● Task requirements
Go through the entries below and copy each line that holds the word "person".

● Exercise materials
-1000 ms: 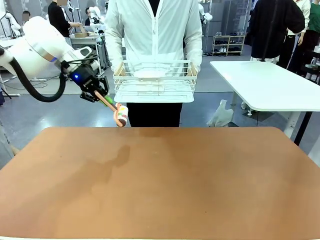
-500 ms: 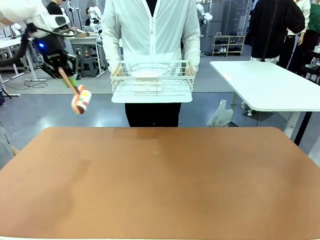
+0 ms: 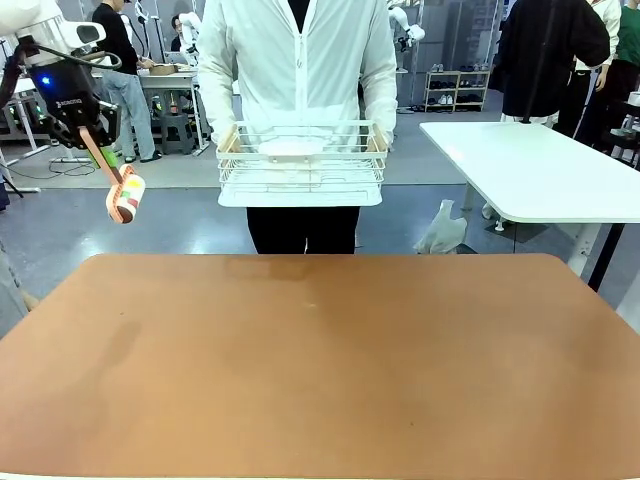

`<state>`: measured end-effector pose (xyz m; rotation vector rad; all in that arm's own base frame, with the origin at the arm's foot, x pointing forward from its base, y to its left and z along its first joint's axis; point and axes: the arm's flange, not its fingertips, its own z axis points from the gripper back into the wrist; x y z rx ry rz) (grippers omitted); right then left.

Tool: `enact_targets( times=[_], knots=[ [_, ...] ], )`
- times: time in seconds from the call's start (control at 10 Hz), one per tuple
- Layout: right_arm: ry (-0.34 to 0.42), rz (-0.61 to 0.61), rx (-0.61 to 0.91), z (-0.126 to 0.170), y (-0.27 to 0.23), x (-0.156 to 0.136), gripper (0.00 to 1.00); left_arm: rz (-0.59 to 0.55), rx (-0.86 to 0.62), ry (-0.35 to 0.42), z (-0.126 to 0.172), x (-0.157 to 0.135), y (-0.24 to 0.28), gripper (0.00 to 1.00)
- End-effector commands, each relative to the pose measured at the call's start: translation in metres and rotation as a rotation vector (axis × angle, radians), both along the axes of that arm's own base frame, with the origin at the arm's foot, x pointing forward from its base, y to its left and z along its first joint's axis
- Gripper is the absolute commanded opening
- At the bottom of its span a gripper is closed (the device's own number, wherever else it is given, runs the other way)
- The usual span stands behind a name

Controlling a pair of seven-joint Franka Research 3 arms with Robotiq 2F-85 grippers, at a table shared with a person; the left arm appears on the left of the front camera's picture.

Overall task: Clean the table.
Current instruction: Clean the table with the Lint Roller when the human lifts the Dish drying rack, then place the Lint Roller down when the Dish drying rack is positioned in the middle of the table.

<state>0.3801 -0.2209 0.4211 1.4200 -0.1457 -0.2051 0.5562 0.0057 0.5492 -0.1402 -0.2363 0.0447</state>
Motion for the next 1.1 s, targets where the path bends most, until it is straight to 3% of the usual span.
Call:
enact_targets(
  times=[0.0, 1.0],
  knots=[
    [0.004, -0.002, -0.006, 0.0029, 0.0003, -0.0003, 1.00, -0.007, 0.014, -0.002, 0.0005, 0.0001, 0.0015, 0.21],
    [0.004, -0.002, -0.006, 0.0029, 0.0003, -0.0003, 1.00, -0.007, 0.014, -0.002, 0.0005, 0.0001, 0.0015, 0.21]
  ],
)
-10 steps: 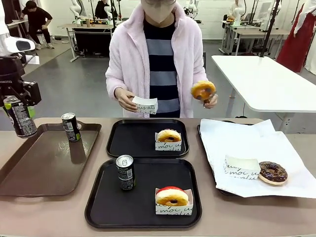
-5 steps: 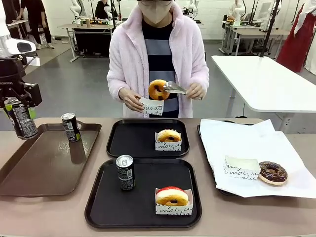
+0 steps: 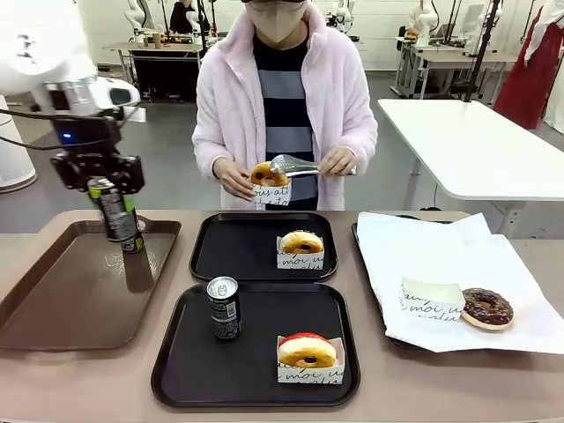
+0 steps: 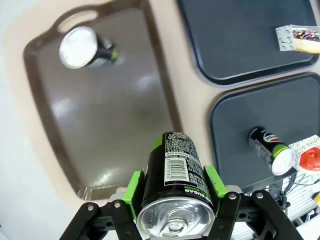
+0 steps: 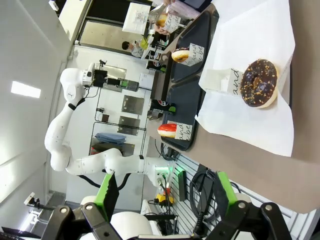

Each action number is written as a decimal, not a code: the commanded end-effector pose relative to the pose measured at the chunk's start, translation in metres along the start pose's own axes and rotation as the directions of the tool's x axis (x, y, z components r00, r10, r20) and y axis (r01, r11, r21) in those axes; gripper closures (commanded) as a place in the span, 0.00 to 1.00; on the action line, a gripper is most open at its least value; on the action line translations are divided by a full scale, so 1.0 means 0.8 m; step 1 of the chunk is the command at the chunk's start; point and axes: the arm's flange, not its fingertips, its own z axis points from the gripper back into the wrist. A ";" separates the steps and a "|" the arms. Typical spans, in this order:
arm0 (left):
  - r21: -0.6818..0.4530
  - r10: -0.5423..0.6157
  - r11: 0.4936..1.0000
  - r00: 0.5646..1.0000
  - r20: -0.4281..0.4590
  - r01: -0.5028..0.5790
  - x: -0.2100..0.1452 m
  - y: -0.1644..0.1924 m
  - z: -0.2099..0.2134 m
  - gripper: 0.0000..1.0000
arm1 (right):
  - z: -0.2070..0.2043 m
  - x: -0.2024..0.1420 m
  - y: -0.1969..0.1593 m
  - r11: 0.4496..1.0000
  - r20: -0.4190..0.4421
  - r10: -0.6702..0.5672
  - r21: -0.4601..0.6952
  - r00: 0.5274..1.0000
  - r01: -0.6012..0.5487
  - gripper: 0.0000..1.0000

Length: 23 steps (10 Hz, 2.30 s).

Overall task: Set up donuts and drinks on trays.
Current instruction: Pick up one Pepsi coke from the Handle tray and place it on the Flat Tray without a Pepsi coke.

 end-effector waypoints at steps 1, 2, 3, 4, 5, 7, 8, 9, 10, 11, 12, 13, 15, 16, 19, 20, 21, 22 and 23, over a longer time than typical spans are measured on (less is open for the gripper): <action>-0.044 -0.040 0.998 0.999 0.002 0.040 0.027 -0.027 -0.015 0.40 | 0.002 -0.001 0.001 1.000 0.005 0.016 0.013 1.000 -0.016 0.00; -0.051 -0.081 0.995 0.997 0.001 0.081 0.041 -0.044 -0.026 0.40 | 0.002 -0.001 0.001 1.000 0.005 0.016 0.013 1.000 -0.016 0.00; -0.070 -0.103 0.992 0.995 0.003 0.103 0.045 -0.059 -0.039 0.40 | 0.002 -0.001 0.001 1.000 0.005 0.016 0.013 1.000 -0.016 0.00; -0.093 -0.133 0.987 0.991 0.009 0.133 0.047 -0.071 -0.052 0.40 | 0.002 -0.001 0.001 1.000 0.005 0.016 0.013 1.000 -0.016 0.00; -0.071 -0.159 0.985 0.987 -0.022 0.157 0.045 -0.070 -0.055 0.40 | 0.002 -0.001 0.001 1.000 0.005 0.016 0.013 1.000 -0.016 0.00; -0.101 -0.257 0.965 0.953 -0.160 0.243 -0.053 -0.007 -0.024 0.40 | 0.002 -0.001 0.001 1.000 0.005 0.016 0.013 1.000 -0.016 0.00; -0.126 -0.308 0.949 0.937 -0.168 0.289 -0.107 0.022 -0.013 0.40 | 0.002 -0.001 0.001 1.000 0.005 0.016 0.013 1.000 -0.016 0.00; -0.143 -0.324 0.942 0.932 -0.163 0.302 -0.139 0.037 -0.010 0.40 | 0.002 -0.001 0.001 1.000 0.005 0.016 0.013 1.000 -0.016 0.00; -0.136 -0.324 0.943 0.934 -0.150 0.305 -0.151 0.043 -0.005 0.40 | 0.002 -0.001 0.001 1.000 0.005 0.016 0.013 1.000 -0.016 0.00; -0.120 -0.325 0.943 0.935 -0.143 0.310 -0.156 0.043 -0.004 0.40 | 0.002 -0.001 0.001 1.000 0.005 0.016 0.013 1.000 -0.016 0.00; -0.109 -0.319 0.946 0.940 -0.122 0.306 -0.160 0.043 -0.001 0.40 | 0.002 -0.001 0.001 1.000 0.005 0.016 0.013 1.000 -0.016 0.00; -0.084 -0.296 0.954 0.950 -0.100 0.289 -0.162 0.046 0.004 0.40 | 0.002 -0.001 0.001 1.000 0.005 0.016 0.013 1.000 -0.016 0.00; -0.129 -0.319 0.944 0.939 -0.130 0.303 -0.170 0.046 0.006 0.40 | 0.002 -0.001 0.001 1.000 0.005 0.016 0.013 1.000 -0.016 0.00; -0.129 -0.319 0.944 0.939 -0.130 0.303 -0.170 0.046 0.006 0.40 | 0.002 -0.001 0.001 1.000 0.005 0.016 0.013 1.000 -0.016 0.00; -0.129 -0.319 0.944 0.939 -0.130 0.303 -0.170 0.046 0.006 0.40 | 0.002 -0.001 0.001 1.000 0.005 0.016 0.013 1.000 -0.016 0.00; -0.129 -0.319 0.944 0.939 -0.130 0.303 -0.170 0.046 0.006 0.40 | 0.002 -0.001 0.001 1.000 0.005 0.016 0.013 1.000 -0.016 0.00; -0.129 -0.319 0.944 0.939 -0.130 0.303 -0.170 0.046 0.006 0.40 | 0.002 -0.001 0.001 1.000 0.005 0.016 0.013 1.000 -0.016 0.00; -0.129 -0.319 0.944 0.939 -0.130 0.303 -0.170 0.046 0.006 0.40 | 0.002 -0.001 0.001 1.000 0.005 0.016 0.013 1.000 -0.016 0.00; -0.111 -0.302 0.951 0.944 -0.134 0.289 -0.169 0.044 0.004 0.40 | 0.002 -0.001 0.001 1.000 0.005 0.016 0.013 1.000 -0.016 0.00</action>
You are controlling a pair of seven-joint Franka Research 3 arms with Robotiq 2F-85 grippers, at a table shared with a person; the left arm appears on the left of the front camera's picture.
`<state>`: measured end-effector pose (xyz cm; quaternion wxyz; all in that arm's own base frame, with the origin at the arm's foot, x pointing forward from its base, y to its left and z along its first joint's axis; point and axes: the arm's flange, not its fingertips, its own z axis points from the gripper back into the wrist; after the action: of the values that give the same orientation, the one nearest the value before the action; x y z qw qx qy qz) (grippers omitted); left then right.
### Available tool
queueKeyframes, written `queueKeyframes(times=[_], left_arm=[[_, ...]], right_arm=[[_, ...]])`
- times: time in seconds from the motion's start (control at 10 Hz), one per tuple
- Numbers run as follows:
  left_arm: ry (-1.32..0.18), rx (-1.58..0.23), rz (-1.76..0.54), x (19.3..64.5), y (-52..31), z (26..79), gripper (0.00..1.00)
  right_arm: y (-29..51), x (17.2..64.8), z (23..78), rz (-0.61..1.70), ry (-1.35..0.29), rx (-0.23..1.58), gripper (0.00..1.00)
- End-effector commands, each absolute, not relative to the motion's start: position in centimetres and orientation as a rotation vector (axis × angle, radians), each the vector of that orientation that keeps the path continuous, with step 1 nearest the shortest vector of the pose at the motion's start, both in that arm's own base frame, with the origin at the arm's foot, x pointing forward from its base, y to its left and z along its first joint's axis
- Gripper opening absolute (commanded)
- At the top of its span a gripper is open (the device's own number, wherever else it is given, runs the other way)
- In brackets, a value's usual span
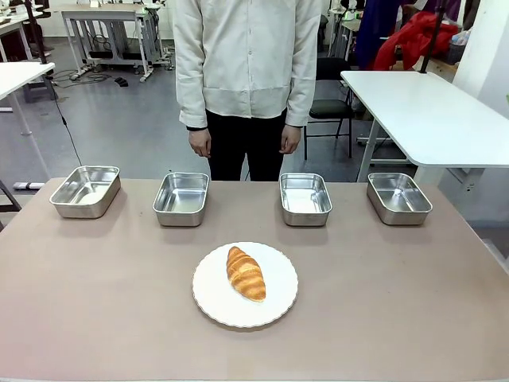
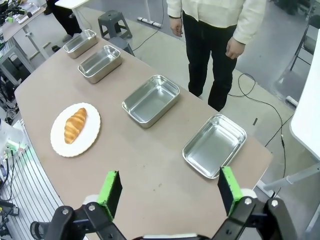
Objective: Place the bread in the container.
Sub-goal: Place the Butter Roll into the Airtight Container indicated by the human.
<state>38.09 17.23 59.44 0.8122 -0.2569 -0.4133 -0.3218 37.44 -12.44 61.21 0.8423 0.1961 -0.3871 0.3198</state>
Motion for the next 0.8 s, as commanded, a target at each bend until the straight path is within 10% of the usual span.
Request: queueKeyframes(times=[0.0, 0.7], left_arm=[[-0.905, -0.568, -0.696, 38.15, 17.21, 59.54, 1.00], [-0.905, -0.568, -0.696, 38.15, 17.21, 59.54, 1.00]], right_arm=[[-12.59, 37.56, 61.20, 0.696, -0.842, 0.429, 1.00], [-12.59, 37.56, 61.20, 0.696, -0.842, 0.429, 1.00]])
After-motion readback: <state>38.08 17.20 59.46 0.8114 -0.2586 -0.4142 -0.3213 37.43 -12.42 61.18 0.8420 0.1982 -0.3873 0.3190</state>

● Answer box
Controlling a pair of seven-joint Franka Research 3 arms with Robotiq 2F-85 grippers, at a table shared with a person; the left arm appears on the left of the front camera's picture.
You are controlling a pair of seven-joint Franka Research 3 arms with Robotiq 2F-85 grippers, at a table shared with a person; the left arm appears on the left of the front camera's picture.

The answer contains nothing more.